Housing For Dummies 1 (Housing Benefit Cost 2008 – 2011)

Why cant we have some simple and easily reached facts on housing issues?”

That was a very simple but nonetheless valid question asked of me recently by one of my clients.

A sort of ‘Housing for Dummies’ type of thing, Joe” she went on to say.

I have produced a number of charts and graphs recently and then, after the fact, realised that putting half a dozen or more in the same post makes the process of referring back to them in subsequent posts (a) long and (b) detracts from subsequent points Im trying to make, and (c) makes them overlong and in danger of not being read.  Note to self – Often what is bloody obvious and staring you in the face takes such a simple innocent question to realise!

Chart – The overall cost of Housing Benefit for the past 3 years

Notes:

1.  The chart shows the overall HB cost from November 2008 when it was £16.7bn to November 2011 of £22.4bn which is the latest figure revealed in the DWP official statistics. The May 2010 position inherited after last election was £20.88bn

2. The exact figures are (a) at Nov 08 – £16,716,097,902; (b) at 11 May 2010 £20,875,541,600; and (c) at Nov 2011 £22,401,634,138

3. From May 11 2010 to the latest official figures for the position at 10 November 2011 is a 549 day period

Comments:

1. The current official £22.4bn figure is for the second Thursday in November 2011 which I work out to be 549 days after the May 2010 figure of £20.8bn – a rise of £1.6bn or an approximate increase of £2.9 million per day since the last election in May 2010.  However, the exact rise is £2,779,767 per day as the overall figure has increased by £1,526,092,538 since May 2010.
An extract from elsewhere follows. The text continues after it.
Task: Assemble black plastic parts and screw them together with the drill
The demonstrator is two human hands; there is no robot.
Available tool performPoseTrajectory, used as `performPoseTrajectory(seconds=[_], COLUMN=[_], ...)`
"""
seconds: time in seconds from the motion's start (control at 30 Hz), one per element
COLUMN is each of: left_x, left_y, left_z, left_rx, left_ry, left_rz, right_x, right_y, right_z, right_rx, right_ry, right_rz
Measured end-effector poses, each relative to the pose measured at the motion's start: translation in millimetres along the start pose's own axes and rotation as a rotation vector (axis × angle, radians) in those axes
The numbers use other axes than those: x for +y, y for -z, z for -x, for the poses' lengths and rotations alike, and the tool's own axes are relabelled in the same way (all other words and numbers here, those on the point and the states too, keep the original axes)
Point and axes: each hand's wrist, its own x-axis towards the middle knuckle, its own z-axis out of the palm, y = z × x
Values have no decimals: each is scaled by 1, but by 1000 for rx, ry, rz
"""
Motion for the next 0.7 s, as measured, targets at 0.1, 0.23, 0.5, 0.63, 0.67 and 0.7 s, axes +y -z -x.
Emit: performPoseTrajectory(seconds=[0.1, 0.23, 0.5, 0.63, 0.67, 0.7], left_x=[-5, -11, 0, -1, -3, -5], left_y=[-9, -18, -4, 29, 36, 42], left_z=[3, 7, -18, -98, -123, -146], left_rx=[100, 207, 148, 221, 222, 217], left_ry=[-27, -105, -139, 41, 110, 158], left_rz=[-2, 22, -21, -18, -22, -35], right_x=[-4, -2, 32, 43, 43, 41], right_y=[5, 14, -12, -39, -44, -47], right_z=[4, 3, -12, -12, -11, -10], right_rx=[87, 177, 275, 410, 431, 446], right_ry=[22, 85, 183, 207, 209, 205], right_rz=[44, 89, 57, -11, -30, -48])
2. When Cameron said in January 2011 at PM Questions in the House of Commons that Housing Benefit had reduced, and subsequent to that basis that rents had reduced, he was factually incorrect on his premise.  Housing Benefit hasnt reduced it has increased as the above chart and figure of £2.78m per day shows factually. Why the Labour opposition chose to focus the attack on Cameron saying rents had fallen, and if just 2 of the near 5 million have fallen it is semantically correct (ie plural) rather then the easily disproved statement that HB had reduced is quite simply a political strategy error.